── GIVEN RECORDS
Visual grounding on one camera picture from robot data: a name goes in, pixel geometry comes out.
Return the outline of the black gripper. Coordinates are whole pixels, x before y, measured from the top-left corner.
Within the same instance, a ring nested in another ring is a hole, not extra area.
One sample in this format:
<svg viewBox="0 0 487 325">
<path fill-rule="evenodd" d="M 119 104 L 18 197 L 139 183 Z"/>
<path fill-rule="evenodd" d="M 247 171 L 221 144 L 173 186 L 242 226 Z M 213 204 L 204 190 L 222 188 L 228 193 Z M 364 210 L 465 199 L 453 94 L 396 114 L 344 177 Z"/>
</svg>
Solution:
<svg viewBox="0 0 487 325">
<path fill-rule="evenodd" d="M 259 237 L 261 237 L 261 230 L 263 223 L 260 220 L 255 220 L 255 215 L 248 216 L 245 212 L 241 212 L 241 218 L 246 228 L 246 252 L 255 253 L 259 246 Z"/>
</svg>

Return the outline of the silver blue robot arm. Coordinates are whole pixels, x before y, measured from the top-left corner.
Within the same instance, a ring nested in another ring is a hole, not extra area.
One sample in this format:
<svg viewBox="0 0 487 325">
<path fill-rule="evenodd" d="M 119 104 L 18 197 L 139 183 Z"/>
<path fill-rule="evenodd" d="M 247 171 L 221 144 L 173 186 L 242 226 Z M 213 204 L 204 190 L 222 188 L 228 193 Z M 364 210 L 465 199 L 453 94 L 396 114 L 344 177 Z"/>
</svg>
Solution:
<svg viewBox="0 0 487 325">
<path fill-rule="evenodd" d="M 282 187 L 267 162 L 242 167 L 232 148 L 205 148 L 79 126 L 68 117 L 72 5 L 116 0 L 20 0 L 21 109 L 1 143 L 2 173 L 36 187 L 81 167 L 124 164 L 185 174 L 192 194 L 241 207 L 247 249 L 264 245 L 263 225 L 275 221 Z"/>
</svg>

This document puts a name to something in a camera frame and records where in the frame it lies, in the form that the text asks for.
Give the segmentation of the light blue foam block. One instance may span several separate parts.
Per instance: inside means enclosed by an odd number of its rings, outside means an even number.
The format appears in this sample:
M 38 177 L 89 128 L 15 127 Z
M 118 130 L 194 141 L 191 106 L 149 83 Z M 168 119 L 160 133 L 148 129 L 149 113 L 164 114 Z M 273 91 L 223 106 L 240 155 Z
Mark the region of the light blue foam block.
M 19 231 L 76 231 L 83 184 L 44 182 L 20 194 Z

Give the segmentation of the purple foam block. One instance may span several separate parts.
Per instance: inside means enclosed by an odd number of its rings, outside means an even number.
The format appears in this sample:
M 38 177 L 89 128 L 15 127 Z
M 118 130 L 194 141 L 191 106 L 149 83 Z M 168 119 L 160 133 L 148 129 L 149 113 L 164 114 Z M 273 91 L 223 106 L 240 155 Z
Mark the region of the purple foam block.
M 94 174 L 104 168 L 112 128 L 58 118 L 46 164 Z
────
── GIVEN RECORDS
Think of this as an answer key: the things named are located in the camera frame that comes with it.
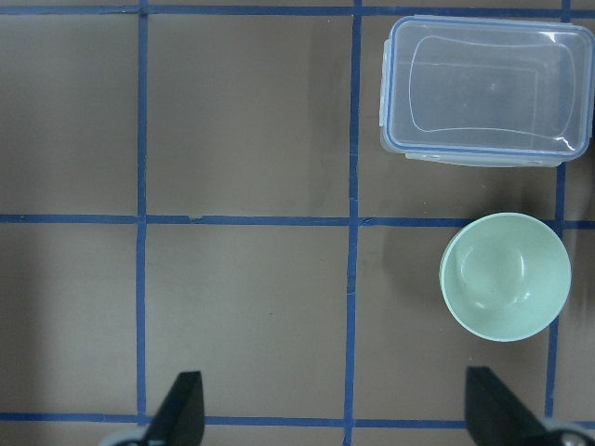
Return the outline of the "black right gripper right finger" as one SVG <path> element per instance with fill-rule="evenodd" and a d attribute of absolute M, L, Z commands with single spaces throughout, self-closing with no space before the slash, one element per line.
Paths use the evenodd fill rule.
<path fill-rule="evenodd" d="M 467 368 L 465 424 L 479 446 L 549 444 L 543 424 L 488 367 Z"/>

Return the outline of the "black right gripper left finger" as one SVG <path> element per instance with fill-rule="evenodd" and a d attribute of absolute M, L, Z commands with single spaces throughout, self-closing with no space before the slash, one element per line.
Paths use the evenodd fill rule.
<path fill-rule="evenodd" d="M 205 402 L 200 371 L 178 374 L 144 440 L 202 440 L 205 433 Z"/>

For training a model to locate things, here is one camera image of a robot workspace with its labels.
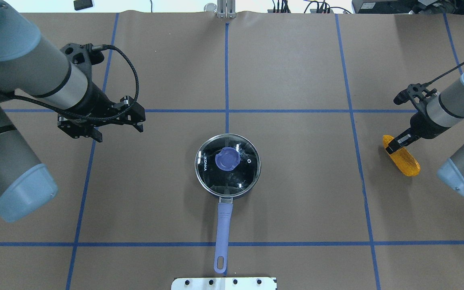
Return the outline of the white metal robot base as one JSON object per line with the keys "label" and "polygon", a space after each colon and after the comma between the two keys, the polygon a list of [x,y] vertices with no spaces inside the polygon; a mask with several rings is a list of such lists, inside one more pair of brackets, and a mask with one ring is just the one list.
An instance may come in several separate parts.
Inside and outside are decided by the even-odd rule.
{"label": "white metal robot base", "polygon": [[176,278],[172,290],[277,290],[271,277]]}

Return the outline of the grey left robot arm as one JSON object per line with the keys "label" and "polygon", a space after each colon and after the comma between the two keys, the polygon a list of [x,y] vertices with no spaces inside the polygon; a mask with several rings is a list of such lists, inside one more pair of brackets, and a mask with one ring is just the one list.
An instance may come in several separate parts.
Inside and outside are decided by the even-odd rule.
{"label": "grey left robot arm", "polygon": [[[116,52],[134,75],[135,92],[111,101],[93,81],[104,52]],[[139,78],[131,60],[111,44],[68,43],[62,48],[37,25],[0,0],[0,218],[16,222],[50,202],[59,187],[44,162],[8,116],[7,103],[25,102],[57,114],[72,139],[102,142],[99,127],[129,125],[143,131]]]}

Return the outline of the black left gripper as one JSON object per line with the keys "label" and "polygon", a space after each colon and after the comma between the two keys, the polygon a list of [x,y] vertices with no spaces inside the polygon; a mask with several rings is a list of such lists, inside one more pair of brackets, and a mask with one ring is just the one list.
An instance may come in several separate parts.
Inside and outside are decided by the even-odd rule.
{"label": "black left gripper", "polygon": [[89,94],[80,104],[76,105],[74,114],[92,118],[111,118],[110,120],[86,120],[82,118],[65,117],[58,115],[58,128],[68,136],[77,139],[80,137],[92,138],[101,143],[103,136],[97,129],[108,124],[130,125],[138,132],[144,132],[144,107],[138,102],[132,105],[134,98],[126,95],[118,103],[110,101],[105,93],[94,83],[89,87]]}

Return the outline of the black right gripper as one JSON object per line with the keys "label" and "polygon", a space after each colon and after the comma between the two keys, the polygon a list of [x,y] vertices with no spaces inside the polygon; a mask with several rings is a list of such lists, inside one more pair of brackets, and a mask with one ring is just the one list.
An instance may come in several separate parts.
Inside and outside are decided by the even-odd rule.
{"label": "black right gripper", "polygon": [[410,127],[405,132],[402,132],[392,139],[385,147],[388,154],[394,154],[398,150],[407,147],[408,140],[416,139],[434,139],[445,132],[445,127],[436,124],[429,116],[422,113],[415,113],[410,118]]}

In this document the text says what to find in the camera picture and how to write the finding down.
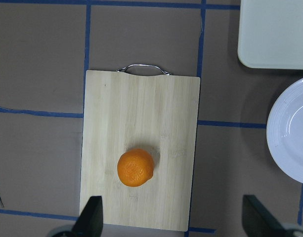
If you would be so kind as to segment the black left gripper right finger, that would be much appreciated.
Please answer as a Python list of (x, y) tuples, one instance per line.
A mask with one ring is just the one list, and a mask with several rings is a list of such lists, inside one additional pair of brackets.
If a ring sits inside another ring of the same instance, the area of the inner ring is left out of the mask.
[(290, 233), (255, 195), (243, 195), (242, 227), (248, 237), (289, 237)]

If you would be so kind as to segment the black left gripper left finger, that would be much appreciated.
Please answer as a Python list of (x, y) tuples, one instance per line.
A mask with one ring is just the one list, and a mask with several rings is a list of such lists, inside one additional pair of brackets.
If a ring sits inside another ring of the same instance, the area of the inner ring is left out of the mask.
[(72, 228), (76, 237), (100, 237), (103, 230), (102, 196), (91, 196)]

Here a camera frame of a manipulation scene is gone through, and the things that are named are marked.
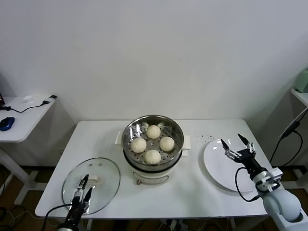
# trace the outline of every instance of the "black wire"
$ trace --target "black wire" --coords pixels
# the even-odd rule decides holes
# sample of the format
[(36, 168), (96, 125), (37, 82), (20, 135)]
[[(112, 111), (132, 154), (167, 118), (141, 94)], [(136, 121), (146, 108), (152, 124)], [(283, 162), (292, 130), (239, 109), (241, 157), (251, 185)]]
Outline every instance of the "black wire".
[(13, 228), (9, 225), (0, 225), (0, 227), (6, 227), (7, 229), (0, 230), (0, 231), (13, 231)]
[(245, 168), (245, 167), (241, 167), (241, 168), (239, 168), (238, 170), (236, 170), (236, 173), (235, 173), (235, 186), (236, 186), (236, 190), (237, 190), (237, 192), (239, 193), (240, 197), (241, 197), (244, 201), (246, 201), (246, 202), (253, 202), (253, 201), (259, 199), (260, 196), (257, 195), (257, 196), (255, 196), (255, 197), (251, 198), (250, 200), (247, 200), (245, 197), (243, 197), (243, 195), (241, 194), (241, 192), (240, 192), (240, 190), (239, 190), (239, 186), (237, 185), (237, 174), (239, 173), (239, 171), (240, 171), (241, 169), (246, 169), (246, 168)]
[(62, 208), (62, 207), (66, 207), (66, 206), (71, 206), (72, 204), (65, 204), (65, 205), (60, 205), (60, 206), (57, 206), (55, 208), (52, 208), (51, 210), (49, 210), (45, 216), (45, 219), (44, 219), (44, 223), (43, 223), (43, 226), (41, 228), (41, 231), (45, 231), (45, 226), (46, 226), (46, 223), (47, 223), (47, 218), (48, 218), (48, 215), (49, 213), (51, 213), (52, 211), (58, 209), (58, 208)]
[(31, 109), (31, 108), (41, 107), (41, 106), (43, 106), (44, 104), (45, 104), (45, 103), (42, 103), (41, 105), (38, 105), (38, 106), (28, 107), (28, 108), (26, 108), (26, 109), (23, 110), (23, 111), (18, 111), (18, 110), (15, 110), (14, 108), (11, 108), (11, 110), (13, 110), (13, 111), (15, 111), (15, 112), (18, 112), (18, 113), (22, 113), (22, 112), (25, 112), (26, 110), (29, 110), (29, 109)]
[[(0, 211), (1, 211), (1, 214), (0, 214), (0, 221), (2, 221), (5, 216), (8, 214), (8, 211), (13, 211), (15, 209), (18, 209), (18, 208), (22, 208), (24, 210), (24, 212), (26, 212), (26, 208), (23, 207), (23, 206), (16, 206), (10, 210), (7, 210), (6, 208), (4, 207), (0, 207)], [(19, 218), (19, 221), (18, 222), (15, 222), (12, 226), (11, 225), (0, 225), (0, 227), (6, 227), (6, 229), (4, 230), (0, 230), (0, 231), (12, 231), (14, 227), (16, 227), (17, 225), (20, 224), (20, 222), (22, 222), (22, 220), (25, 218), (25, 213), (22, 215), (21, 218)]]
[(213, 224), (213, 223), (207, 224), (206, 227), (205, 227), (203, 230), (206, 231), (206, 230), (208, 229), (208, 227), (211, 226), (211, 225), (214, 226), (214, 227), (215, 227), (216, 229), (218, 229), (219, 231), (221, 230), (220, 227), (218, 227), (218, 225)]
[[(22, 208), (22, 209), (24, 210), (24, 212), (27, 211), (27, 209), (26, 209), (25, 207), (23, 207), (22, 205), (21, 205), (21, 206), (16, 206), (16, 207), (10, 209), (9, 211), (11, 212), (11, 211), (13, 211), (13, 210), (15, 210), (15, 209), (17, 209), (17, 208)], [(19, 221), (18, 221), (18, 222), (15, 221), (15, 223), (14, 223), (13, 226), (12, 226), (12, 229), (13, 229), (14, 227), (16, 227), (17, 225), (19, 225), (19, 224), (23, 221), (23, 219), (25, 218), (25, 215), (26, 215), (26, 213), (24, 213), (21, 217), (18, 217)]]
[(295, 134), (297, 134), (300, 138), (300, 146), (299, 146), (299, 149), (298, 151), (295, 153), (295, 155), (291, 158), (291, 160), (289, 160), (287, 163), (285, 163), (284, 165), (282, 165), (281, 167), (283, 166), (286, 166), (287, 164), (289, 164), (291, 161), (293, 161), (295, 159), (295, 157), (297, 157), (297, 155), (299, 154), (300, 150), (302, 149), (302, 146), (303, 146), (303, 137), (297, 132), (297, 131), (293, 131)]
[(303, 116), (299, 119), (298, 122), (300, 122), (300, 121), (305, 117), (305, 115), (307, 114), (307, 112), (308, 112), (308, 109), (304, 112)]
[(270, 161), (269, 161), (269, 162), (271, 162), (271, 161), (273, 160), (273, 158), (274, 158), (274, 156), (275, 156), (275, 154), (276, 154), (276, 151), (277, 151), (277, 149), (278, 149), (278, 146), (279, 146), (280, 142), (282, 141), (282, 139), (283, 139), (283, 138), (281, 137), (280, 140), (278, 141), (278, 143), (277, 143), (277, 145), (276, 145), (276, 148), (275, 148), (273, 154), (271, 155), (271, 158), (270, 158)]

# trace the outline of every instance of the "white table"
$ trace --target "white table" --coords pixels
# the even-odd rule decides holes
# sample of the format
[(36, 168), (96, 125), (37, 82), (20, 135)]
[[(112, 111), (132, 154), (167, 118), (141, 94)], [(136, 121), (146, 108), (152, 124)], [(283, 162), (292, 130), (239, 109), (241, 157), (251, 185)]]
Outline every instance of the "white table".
────
── GIVEN RECORDS
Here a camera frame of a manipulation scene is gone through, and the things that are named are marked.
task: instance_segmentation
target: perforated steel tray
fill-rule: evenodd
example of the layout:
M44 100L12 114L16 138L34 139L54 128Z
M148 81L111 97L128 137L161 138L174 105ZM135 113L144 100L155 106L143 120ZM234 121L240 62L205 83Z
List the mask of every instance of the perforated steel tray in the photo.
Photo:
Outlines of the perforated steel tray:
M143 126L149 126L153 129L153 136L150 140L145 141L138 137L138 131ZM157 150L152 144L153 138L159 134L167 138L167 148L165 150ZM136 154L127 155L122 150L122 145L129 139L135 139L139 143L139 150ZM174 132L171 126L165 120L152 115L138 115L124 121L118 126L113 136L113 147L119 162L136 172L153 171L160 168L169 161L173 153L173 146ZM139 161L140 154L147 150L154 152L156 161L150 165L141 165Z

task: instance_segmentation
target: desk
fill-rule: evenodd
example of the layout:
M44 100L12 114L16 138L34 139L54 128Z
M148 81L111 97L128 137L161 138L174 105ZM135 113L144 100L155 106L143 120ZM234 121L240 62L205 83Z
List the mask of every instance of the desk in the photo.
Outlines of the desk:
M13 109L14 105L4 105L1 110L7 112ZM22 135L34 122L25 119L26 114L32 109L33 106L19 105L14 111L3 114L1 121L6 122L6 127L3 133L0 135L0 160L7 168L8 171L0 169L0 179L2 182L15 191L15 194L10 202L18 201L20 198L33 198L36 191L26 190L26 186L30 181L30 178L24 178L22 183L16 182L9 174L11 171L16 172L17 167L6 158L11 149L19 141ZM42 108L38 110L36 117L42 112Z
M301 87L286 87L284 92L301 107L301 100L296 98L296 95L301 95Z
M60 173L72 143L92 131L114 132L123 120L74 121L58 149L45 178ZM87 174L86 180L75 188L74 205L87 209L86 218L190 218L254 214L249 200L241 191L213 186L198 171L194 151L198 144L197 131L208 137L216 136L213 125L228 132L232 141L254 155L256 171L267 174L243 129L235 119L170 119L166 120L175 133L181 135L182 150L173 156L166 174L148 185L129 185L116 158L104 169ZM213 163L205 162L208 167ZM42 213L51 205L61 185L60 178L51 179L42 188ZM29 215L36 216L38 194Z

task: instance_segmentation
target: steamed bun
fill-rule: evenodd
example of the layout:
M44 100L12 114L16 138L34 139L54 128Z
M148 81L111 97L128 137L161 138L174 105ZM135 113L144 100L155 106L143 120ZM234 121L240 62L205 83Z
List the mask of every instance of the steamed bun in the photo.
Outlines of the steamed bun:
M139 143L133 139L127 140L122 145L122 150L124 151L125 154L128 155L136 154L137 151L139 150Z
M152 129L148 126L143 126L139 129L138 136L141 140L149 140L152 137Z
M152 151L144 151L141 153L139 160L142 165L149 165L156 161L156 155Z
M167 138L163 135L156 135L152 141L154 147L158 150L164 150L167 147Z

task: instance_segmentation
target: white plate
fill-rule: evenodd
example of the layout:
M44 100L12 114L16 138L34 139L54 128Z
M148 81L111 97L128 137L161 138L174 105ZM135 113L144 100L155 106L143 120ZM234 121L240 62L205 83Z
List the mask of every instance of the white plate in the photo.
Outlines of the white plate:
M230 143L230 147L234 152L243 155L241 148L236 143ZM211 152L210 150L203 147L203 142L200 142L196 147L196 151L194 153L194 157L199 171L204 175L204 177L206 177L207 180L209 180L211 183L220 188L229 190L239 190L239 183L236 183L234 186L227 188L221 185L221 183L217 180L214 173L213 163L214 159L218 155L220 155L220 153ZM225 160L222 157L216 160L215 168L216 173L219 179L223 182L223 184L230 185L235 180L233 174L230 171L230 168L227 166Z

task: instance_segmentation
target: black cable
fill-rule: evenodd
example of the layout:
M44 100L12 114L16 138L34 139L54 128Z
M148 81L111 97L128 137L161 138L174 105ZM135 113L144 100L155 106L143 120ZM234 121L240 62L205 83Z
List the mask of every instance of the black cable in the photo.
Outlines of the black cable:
────
ABOUT THIS EXERCISE – Filter the material for the word "would" and copy each matching line.

COMPLETED EXERCISE –
If you would be so kind as to segment the black left gripper right finger, that would be much appreciated.
If you would be so kind as to segment the black left gripper left finger, that would be much appreciated.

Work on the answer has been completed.